Abstract

Bacteriocin production in Lactobacillus plantarum C11 is regulated by a three-component signal transduction system comprising a peptide pheromone (PlnA), a histidine protein kinase (PlnB), and two homologous response regulators (RRs; PlnC and PlnD). Both RRs are DNA-binding proteins that bind to promoter-proximal elements in the pln regulon. The binding site for the two regulators consists of two 9-bp direct repeats, that conform to the consensus sequence 5'-TACGTTAAT-3', and the repeats are separated by an intervening 12-bp AT-rich spacer region. In the present work, the plhA promoter was used as a model to evaluate the significance of the binding sequence and conserved promoter arrangement.
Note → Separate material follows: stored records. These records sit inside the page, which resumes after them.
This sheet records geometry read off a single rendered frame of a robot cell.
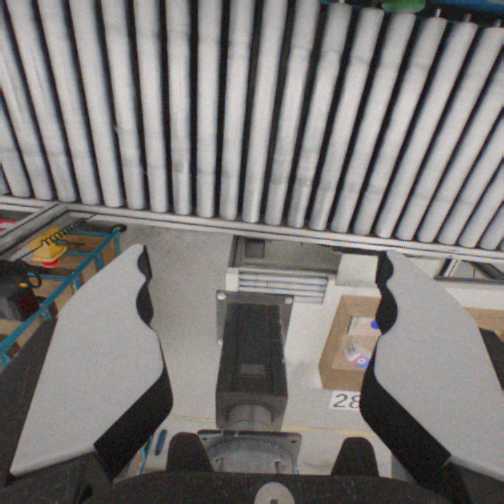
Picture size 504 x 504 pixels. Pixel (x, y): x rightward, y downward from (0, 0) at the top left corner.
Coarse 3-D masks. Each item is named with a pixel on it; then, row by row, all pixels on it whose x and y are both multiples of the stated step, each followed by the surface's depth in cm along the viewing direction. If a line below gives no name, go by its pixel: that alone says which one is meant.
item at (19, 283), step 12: (12, 276) 55; (24, 276) 56; (0, 288) 50; (12, 288) 50; (24, 288) 51; (0, 300) 48; (12, 300) 48; (24, 300) 50; (36, 300) 53; (0, 312) 49; (12, 312) 50; (24, 312) 51
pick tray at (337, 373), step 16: (352, 304) 84; (368, 304) 85; (336, 320) 91; (336, 336) 89; (352, 336) 97; (368, 336) 97; (336, 352) 89; (320, 368) 104; (336, 368) 107; (352, 368) 107; (336, 384) 102; (352, 384) 102
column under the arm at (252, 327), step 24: (216, 312) 93; (240, 312) 87; (264, 312) 87; (288, 312) 92; (216, 336) 99; (240, 336) 78; (264, 336) 79; (240, 360) 71; (264, 360) 72; (216, 384) 66; (240, 384) 65; (264, 384) 66; (216, 408) 67
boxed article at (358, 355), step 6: (354, 342) 99; (348, 348) 100; (354, 348) 97; (360, 348) 98; (348, 354) 98; (354, 354) 96; (360, 354) 96; (366, 354) 98; (354, 360) 98; (360, 360) 98; (366, 360) 98; (360, 366) 100; (366, 366) 100
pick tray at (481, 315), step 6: (468, 312) 87; (474, 312) 87; (480, 312) 88; (486, 312) 88; (492, 312) 88; (498, 312) 89; (474, 318) 85; (480, 318) 85; (486, 318) 85; (492, 318) 86; (498, 318) 86; (480, 324) 83; (486, 324) 83; (492, 324) 83; (498, 324) 83; (498, 330) 94
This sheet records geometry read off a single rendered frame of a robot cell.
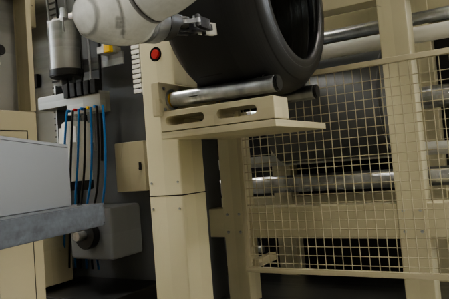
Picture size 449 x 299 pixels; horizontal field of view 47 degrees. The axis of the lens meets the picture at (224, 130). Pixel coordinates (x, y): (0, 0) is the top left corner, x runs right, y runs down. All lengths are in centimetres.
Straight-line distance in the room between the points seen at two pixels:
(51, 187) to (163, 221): 75
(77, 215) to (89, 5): 36
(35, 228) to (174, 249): 84
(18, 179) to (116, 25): 32
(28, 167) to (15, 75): 81
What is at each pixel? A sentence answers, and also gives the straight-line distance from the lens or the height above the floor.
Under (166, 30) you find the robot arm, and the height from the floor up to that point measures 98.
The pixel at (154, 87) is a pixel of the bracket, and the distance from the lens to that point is 148.
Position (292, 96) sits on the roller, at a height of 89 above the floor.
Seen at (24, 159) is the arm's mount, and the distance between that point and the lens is 87.
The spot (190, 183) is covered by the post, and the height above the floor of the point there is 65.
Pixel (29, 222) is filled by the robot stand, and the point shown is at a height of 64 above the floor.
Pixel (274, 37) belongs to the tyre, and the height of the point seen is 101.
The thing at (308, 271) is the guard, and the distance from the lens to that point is 186.
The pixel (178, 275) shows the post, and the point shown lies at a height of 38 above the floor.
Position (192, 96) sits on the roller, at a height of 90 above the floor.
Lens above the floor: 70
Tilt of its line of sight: 4 degrees up
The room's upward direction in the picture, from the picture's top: 5 degrees counter-clockwise
Point substitutions in the consensus sequence, particularly those in invariant positions, either abolished or significantly reduced binding of PlnC and PlnD. Both regulators bind as homodimers to DNA fragments containing a complete set of regulatory elements, while removal of either repeat, or alterations in the length of the spacer region, significantly weakened binding of both protein dimers. DNase I footprinting demonstrated that PlnC and PlnD both bind to, and protect, the direct repeats. By fusing the plnA promoter region to the beta-glucuronidase (GUS) gene, it was shown that promoter activity is dependent on an intact set of accurately organized repeats. The in vitro and in vivo results presented here confirm the involvement of the repeats as regulatory elements in the regulation of bacteriocin production.